*TRY IT*. From start to finish, set down the entries below exactly, leaving out the pictures.

*EXERCISE INPUT*.
•••••

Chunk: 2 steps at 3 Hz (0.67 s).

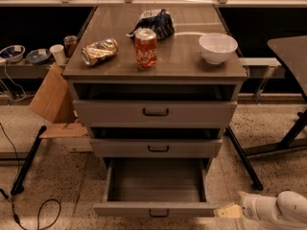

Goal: Close bottom drawer

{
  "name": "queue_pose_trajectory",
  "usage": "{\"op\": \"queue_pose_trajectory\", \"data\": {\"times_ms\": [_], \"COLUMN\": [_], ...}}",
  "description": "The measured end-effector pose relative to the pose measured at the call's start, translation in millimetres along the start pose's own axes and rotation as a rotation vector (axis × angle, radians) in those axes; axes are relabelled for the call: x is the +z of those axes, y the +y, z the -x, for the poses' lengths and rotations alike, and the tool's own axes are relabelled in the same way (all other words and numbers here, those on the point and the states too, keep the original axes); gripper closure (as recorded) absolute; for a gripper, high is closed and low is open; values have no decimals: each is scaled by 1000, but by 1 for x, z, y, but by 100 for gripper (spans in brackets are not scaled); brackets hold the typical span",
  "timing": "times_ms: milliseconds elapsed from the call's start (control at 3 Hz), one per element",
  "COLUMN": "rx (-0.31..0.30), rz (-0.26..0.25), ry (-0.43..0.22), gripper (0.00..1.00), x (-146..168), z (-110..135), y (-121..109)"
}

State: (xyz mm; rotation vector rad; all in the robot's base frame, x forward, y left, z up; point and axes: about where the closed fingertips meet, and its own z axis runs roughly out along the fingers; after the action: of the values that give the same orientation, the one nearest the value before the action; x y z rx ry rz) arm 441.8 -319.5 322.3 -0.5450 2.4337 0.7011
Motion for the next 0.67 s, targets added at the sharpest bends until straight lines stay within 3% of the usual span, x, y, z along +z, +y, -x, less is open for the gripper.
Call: {"op": "queue_pose_trajectory", "data": {"times_ms": [333,667], "rx": [43,95], "rz": [31,31], "ry": [17,47], "gripper": [0,0], "x": [31,66], "z": [-26,-64], "y": [-17,-32]}}
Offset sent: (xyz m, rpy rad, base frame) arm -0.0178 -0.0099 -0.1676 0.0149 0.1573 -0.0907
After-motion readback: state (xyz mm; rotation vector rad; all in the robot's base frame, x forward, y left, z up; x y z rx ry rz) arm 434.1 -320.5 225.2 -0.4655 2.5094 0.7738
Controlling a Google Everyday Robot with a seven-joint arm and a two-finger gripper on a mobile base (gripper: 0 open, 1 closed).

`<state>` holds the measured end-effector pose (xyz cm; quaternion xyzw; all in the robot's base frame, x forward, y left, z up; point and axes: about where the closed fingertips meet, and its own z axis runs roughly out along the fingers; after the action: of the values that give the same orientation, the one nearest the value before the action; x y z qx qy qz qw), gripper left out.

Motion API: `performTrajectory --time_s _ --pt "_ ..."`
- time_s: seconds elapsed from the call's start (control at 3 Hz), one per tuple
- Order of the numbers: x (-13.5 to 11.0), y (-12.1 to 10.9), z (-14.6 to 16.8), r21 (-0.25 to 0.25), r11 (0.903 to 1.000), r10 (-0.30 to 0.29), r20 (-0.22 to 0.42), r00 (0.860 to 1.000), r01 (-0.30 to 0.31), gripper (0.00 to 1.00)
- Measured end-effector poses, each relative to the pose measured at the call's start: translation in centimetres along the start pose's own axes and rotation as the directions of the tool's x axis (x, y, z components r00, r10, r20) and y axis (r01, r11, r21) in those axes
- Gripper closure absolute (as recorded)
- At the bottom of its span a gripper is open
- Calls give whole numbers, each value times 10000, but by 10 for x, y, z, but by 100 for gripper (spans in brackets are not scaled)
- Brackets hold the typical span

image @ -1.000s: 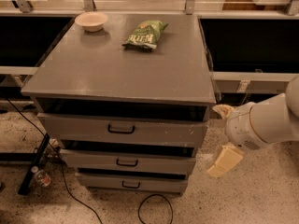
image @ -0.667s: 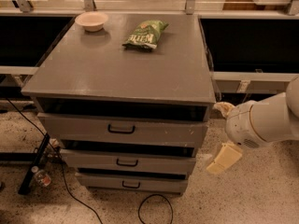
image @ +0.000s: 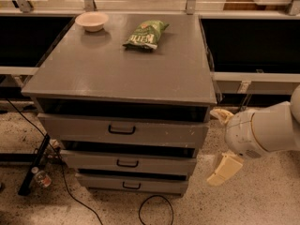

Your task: Open top drawer

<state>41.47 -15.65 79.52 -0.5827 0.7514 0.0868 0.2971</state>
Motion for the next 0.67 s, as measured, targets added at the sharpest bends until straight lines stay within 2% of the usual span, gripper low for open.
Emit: performTrajectory --time_s 0.33,0.67 --pt "1 12 10 -337 9993 -183 86 9998 186 0" --pt "1 12 10 -337 9993 -183 86 9998 186 0"
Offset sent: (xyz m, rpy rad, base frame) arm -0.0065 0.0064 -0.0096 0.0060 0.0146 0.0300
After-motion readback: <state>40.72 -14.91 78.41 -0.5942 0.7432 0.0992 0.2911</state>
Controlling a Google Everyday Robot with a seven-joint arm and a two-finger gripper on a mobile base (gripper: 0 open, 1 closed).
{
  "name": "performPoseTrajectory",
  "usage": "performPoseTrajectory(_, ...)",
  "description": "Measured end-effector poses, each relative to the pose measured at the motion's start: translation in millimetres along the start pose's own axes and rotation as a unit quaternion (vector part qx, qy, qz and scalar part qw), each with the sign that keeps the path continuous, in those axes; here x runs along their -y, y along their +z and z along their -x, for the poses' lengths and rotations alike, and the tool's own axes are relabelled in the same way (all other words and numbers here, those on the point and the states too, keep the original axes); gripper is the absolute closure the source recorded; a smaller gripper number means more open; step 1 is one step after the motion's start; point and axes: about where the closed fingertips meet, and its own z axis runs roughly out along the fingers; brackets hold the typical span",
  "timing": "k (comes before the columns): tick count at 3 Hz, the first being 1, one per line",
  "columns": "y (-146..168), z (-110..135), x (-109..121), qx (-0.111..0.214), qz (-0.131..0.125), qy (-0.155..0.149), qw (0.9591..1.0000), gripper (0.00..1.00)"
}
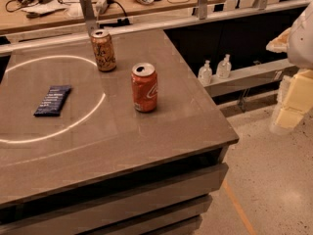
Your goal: Knock coke can over
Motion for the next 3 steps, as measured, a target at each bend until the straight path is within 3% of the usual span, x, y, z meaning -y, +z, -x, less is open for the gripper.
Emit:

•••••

*OUTPUT OF THE TASK*.
Chunk: 2 steps at 3 Hz (0.67 s).


Goal: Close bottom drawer

{
  "name": "queue_pose_trajectory",
  "usage": "{\"op\": \"queue_pose_trajectory\", \"data\": {\"times_ms\": [_], \"COLUMN\": [_], ...}}",
  "description": "The measured end-effector pose relative to the pose measured at the call's start, translation in millimetres along the start pose's own axes and rotation as a rotation vector (axis × angle, radians) in those axes; axes are relabelled for the call: x is the +z of those axes, y the +y, z the -x, for the poses' lengths and rotations alike, and the tool's own axes are relabelled in the same way (all other words and numbers here, those on the point and the states too, keep the original axes); gripper closure (as recorded) absolute; for a gripper, high is closed and low is open; values have no decimals: each is scaled by 1000, but by 1 for x, z, y, but by 100 for gripper (spans in brackets are not scaled); brackets hold the typical span",
  "timing": "times_ms: milliseconds elapsed from the call's start (control at 3 Hz), one per element",
  "COLUMN": "rx (-0.31..0.30), rz (-0.26..0.25), ry (-0.43..0.22), gripper (0.00..1.00), x (-146..168), z (-110..135), y (-121..109)"
}

State: (xyz mm; rotation vector rad; all in the robot's base frame, x forward, y left, z up; point and axes: about where the closed fingertips meet, and its own z axis runs roughly out along the fingers; after the action: of the values that give the same orientation, the one nearest the value before the action; x y z rx ry rz) arm 441.8 -319.5 322.3 -0.5450 2.4337 0.7011
Motion for the next 0.67 s, targets added at the sharpest bends until straight lines stay within 3% of the usual span, x, y, z along +z, +y, -x, less is open for the gripper.
Call: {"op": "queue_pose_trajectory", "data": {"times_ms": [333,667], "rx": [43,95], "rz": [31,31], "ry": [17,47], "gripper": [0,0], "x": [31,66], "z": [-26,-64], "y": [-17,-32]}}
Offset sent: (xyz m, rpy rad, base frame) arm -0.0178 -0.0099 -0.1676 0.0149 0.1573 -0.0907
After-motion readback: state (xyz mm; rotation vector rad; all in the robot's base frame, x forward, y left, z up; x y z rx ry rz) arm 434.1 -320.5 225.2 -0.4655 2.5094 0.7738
Controlling a Google Everyday Robot with a seven-joint arm and a two-finger gripper on a mobile base (gripper: 0 open, 1 closed).

`<state>` holds the measured end-effector pose (xyz cm; quaternion xyzw; all in the robot's base frame, x forward, y left, z up; point and axes: about where the closed fingertips meet, and its own z axis runs roughly out along the fingers; after the action: of the values that give the same orientation, the one nearest the value before the action; x y z qx qy qz qw), gripper left out.

Motion API: `performTrajectory --time_s _ --pt "_ ..."`
- time_s: seconds elapsed from the call's start (control at 3 Hz), one per tuple
- Order of the numbers: x (-13.5 to 11.0), y (-12.1 to 10.9), z (-14.6 to 16.8), r21 (-0.25 to 0.25), r11 (0.903 to 1.000), r10 (-0.30 to 0.29), r20 (-0.22 to 0.42), r00 (0.860 to 1.000), r01 (-0.30 to 0.31), gripper (0.00 to 1.00)
- Measured end-effector poses, each relative to the pose measured at the call's start: translation in centimetres along the start pose's own axes and rotation as the directions of the tool's x axis (x, y, z components r00, r10, r20) and y axis (r01, r11, r21) in those axes
- Gripper closure absolute (as recorded)
- At the bottom of its span a gripper is open
- Calls give whole numbers, each value times 10000, but by 10 for x, y, z, but by 100 for gripper (spans in brackets are not scaled)
- Brackets hold the typical span

image @ -1.000s: 
image @ -0.667s: 
image @ +0.000s: 

Your task: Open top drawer

<state>41.47 -15.65 79.52 -0.5827 0.7514 0.0868 0.2971</state>
Motion for the next 0.67 s, as measured, targets added at the sharpest bends until straight lines stay within 2% of the usual span, gripper low for open.
Emit: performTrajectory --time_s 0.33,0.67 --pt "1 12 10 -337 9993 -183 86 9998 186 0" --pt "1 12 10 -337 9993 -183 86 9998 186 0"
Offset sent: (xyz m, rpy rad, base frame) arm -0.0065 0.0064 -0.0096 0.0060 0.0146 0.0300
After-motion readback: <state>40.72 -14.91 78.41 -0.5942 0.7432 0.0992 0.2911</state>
Controlling a Google Everyday Robot with a seven-joint arm and a two-finger gripper on a mobile base (gripper: 0 open, 1 closed).
{
  "name": "performPoseTrajectory",
  "usage": "performPoseTrajectory(_, ...)",
  "description": "Measured end-effector poses, each relative to the pose measured at the motion's start: translation in millimetres along the start pose's own axes and rotation as a unit quaternion (vector part qx, qy, qz and scalar part qw), each with the sign that keeps the path continuous, in those axes; here x runs along their -y, y along their +z and z along their -x, for the poses' lengths and rotations alike, and the tool's own axes are relabelled in the same way (all other words and numbers here, those on the point and the states too, keep the original axes); gripper is the absolute closure the source recorded; a smaller gripper number means more open; step 1 is one step after the motion's start; point and axes: about where the closed fingertips meet, and its own z axis runs roughly out along the fingers; brackets hold the typical span",
  "timing": "k (comes before the columns): tick count at 3 Hz, the first being 1, one per line",
  "columns": "y (-146..168), z (-110..135), x (-109..121), qx (-0.111..0.214), qz (-0.131..0.125), qy (-0.155..0.149), qw (0.9591..1.0000), gripper (0.00..1.00)"
}
Your goal: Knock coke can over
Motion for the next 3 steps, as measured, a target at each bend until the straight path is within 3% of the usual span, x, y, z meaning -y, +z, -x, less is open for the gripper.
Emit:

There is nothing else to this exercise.